> **What you need to do**: Report the count of lines below in which the string "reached" occurs; include nothing else.

> **Data records**:
*** Block opens ***

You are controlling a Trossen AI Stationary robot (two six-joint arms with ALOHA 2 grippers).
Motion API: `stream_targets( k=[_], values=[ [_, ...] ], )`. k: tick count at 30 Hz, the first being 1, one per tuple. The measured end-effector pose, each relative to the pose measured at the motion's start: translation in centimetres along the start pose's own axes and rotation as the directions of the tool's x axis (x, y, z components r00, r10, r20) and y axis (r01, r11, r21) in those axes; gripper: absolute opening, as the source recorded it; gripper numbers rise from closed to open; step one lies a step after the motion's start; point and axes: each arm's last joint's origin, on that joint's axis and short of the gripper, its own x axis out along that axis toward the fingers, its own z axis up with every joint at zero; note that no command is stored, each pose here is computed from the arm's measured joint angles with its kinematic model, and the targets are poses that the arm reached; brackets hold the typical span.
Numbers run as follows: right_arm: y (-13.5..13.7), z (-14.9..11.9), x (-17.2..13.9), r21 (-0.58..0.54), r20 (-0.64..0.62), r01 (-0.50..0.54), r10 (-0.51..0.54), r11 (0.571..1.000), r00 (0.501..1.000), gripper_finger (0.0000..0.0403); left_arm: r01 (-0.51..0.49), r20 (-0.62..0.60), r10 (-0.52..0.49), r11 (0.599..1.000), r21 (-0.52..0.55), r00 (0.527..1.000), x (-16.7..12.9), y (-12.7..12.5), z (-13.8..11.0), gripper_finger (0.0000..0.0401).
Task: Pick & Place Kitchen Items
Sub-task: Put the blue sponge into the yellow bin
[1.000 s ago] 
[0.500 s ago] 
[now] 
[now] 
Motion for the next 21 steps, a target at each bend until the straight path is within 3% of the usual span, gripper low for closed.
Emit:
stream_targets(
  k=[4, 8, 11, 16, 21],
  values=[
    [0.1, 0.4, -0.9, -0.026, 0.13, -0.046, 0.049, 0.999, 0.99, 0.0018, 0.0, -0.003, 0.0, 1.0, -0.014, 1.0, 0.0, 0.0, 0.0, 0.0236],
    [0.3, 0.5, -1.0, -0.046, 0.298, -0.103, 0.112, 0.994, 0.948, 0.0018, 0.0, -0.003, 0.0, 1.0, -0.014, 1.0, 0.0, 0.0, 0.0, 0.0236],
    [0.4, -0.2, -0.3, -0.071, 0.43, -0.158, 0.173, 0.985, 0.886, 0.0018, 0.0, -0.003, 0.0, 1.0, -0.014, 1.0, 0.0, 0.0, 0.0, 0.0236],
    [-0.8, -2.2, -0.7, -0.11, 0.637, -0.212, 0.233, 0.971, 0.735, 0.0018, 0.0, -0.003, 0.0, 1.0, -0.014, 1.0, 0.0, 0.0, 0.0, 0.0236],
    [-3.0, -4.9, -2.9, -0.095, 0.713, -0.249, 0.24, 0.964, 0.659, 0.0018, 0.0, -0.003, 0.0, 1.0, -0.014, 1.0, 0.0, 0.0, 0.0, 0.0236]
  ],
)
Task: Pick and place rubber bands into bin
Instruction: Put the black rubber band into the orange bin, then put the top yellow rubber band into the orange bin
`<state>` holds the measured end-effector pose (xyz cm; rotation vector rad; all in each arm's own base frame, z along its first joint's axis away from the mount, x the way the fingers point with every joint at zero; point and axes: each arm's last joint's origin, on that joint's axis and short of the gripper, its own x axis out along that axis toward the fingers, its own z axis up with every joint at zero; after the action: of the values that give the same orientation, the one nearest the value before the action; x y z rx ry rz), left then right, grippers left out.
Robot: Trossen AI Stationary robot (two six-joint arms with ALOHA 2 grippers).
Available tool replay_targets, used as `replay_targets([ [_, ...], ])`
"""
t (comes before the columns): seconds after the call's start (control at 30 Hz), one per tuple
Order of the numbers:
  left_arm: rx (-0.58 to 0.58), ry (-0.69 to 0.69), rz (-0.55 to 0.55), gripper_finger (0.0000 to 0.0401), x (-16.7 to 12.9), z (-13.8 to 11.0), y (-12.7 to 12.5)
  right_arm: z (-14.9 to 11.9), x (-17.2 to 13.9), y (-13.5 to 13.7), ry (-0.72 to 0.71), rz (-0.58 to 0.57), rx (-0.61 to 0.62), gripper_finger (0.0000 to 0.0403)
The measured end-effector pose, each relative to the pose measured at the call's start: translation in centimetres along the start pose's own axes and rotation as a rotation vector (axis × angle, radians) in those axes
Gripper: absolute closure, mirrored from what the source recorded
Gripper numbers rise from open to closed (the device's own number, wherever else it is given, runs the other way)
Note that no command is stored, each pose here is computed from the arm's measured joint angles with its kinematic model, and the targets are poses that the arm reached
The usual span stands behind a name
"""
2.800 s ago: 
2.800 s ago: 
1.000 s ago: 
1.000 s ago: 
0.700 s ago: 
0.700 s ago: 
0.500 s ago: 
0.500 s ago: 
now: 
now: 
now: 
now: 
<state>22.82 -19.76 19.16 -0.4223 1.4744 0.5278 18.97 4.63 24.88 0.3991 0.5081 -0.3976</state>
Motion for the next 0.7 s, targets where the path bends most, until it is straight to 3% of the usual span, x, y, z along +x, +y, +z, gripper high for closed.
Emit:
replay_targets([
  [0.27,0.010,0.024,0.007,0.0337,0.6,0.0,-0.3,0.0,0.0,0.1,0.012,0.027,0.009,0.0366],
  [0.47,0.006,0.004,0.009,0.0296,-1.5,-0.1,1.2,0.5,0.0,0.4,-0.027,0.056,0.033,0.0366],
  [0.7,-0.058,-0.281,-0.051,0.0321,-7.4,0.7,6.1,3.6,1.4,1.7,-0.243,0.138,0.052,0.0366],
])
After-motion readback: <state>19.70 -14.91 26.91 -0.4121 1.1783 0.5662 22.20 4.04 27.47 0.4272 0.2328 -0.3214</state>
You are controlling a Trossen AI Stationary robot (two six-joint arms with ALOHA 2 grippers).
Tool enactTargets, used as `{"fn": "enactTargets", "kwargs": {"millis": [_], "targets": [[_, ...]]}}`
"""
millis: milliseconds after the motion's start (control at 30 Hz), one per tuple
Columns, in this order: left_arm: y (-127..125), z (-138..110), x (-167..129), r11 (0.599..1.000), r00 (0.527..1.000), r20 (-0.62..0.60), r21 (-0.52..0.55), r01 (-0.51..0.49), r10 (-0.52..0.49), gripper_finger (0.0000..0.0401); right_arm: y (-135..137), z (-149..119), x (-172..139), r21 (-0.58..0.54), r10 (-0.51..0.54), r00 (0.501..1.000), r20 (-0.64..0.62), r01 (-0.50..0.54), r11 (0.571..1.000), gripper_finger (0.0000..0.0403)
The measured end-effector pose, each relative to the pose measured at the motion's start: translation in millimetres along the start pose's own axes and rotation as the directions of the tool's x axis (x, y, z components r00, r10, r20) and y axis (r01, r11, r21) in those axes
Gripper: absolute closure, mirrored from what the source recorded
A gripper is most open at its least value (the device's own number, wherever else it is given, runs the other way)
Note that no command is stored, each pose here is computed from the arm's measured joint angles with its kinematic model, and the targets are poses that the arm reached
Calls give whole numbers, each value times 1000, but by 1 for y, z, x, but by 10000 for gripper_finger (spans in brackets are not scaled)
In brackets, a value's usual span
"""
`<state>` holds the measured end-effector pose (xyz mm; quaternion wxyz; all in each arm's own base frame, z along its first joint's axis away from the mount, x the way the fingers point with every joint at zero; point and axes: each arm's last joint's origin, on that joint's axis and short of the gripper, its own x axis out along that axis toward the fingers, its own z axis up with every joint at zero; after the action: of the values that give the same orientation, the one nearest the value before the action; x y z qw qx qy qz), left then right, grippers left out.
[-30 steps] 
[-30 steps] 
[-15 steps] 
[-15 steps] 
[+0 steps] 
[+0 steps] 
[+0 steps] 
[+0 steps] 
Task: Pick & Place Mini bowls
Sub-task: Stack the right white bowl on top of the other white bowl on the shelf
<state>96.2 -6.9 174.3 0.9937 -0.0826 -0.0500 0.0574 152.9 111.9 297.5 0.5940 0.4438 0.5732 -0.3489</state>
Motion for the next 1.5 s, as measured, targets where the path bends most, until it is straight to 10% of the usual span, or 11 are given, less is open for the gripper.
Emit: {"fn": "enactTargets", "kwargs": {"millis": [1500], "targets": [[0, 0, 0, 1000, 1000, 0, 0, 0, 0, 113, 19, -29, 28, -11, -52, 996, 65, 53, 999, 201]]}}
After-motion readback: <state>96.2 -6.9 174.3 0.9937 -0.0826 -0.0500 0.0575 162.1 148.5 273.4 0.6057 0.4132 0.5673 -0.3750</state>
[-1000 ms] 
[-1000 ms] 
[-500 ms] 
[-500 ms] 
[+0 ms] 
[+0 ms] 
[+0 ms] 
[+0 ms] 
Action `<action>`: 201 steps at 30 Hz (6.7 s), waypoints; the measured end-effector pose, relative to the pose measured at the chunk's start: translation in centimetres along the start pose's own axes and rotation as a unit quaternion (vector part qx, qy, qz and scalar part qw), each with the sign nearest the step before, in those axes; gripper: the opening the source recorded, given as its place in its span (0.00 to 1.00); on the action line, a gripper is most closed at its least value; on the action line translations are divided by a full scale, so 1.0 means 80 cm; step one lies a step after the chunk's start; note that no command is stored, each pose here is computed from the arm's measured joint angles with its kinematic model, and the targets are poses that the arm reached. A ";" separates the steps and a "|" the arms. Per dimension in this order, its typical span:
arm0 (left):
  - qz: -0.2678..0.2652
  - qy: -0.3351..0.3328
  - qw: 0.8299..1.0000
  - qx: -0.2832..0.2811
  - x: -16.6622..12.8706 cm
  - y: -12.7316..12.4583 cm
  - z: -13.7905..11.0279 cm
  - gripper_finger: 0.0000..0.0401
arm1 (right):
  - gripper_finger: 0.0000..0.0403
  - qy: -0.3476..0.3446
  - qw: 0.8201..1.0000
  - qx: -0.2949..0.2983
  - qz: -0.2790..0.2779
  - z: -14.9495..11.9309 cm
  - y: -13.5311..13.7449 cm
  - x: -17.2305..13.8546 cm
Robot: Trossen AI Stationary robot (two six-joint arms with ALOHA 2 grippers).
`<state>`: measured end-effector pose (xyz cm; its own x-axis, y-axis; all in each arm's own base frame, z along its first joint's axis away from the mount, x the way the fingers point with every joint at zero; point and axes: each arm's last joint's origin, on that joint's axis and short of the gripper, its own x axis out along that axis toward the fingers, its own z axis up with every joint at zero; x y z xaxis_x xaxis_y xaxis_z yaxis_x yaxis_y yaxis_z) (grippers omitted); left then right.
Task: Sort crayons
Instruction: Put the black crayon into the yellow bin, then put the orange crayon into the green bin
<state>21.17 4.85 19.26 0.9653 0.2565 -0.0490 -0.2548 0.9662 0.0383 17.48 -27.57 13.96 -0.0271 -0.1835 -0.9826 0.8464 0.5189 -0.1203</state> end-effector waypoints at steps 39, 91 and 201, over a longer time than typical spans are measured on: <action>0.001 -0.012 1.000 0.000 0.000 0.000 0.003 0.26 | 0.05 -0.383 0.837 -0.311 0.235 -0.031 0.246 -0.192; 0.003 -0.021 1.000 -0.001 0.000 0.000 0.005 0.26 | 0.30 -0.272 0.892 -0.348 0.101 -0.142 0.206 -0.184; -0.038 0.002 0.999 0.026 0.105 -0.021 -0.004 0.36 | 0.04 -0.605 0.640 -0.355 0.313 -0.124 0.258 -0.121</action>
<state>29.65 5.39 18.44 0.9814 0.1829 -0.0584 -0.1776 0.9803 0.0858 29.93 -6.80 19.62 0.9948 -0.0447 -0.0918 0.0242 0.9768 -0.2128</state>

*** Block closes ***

> **Answer to this problem**: 4